◆ **WHAT IS REQUIRED**: Where the material below has a line containing "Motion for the", start repeating exactly, and keep going through the line containing "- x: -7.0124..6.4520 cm", with no other lines.

• • • • • • •

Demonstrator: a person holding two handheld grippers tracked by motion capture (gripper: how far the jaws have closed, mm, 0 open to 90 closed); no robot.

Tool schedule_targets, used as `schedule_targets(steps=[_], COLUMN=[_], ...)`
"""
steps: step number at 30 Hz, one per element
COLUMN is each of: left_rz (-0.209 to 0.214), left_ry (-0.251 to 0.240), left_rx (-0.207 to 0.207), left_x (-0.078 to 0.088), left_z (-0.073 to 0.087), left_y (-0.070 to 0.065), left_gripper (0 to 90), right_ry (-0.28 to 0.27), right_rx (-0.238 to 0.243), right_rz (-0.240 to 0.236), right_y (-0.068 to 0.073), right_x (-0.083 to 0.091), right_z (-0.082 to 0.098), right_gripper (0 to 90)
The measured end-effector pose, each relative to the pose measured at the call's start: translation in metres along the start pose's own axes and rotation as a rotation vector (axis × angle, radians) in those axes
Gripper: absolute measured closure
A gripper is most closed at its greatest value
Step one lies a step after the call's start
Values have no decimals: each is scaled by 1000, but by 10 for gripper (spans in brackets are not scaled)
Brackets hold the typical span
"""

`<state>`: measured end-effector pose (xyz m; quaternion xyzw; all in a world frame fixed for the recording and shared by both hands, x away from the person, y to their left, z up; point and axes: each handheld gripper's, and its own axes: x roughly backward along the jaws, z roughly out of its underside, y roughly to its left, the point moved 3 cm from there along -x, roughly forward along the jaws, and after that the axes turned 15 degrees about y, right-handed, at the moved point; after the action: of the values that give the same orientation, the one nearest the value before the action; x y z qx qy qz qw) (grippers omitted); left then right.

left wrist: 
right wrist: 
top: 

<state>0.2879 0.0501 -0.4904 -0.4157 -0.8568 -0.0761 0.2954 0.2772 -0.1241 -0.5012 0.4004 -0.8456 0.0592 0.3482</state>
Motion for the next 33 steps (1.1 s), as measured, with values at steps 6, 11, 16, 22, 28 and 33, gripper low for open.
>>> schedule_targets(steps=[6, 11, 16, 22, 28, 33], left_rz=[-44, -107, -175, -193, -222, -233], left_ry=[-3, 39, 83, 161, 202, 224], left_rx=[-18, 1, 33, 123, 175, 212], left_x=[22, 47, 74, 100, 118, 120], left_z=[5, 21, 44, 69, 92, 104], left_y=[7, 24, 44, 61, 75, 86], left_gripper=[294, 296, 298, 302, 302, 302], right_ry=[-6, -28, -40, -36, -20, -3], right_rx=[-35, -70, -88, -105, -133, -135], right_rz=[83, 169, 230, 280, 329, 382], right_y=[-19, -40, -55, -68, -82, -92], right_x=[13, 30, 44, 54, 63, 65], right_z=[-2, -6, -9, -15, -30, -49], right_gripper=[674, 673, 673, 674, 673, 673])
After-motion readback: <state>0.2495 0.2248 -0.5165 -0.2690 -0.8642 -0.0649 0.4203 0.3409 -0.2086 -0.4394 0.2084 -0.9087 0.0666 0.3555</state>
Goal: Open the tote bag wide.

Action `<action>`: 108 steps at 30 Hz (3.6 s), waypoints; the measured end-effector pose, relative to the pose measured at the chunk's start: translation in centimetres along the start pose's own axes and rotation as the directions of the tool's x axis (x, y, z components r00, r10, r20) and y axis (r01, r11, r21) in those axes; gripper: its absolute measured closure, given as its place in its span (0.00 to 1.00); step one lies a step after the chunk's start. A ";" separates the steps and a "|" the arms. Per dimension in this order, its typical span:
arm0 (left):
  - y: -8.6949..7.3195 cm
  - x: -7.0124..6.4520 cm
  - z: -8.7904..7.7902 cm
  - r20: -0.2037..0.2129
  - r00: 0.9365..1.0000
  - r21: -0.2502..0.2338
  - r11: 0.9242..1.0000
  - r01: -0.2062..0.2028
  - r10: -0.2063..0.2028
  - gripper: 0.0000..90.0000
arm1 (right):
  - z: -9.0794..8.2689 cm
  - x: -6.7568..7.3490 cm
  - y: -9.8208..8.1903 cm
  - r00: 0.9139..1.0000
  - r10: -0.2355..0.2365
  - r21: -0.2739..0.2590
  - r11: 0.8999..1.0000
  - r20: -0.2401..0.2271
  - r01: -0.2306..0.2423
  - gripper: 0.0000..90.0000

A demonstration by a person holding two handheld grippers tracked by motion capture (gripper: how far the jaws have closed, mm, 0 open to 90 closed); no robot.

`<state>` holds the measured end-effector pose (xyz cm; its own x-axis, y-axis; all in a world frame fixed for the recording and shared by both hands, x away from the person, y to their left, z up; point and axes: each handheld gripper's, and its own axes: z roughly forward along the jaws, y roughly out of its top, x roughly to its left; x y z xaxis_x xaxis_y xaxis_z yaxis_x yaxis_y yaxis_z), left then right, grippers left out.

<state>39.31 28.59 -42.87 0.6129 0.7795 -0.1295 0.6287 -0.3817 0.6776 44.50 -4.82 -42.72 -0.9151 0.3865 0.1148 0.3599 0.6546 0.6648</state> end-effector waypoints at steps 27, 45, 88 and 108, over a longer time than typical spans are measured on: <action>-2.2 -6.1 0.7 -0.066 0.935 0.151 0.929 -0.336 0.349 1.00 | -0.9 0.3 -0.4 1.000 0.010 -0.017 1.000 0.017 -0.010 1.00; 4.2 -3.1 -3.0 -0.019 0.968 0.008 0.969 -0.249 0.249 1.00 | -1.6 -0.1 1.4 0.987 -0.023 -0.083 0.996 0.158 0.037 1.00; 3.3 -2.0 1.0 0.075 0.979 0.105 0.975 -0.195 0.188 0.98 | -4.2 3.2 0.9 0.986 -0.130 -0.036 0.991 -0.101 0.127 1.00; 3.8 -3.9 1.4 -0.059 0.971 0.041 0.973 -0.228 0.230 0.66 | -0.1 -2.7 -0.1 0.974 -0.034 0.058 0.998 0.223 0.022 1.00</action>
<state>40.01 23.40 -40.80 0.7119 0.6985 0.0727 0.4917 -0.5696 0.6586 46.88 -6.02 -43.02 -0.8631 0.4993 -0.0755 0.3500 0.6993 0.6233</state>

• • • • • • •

◆ **TASK OUTPUT**:
Motion for the next 33 steps (1.1 s), as measured, with values at steps 6, 11, 16, 22, 28 and 33, gripper low for open.
>>> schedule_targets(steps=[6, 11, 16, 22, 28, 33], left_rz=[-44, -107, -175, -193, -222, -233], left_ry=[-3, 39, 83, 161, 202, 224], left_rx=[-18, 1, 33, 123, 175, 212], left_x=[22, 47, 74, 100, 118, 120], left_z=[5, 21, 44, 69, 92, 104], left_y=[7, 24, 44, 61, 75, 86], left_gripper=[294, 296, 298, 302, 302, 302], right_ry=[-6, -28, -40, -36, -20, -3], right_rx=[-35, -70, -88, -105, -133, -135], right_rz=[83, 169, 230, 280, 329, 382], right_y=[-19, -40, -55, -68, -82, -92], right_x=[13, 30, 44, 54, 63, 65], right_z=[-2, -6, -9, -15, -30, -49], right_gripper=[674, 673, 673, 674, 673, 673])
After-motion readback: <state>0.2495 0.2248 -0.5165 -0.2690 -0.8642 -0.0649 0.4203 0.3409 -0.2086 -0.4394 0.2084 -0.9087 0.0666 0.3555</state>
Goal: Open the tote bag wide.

Action `<action>`: 108 steps at 30 Hz (3.6 s), waypoints; the measured end-effector pose, relative to the pose measured at the chunk's start: translation in centimetres along the start pose's own axes and rotation as the directions of the tool's x axis (x, y, z components r00, r10, r20) and y axis (r01, r11, r21) in those axes; gripper: its absolute measured closure, given as its place in its span (0.00 to 1.00); step one lies a step after the chunk's start. A ";" separates the steps and a "|" the arms. Per dimension in this order, its typical span:
arm0 (left):
  - y: -8.6949..7.3195 cm
  - x: -7.0124..6.4520 cm

No further answer is expected.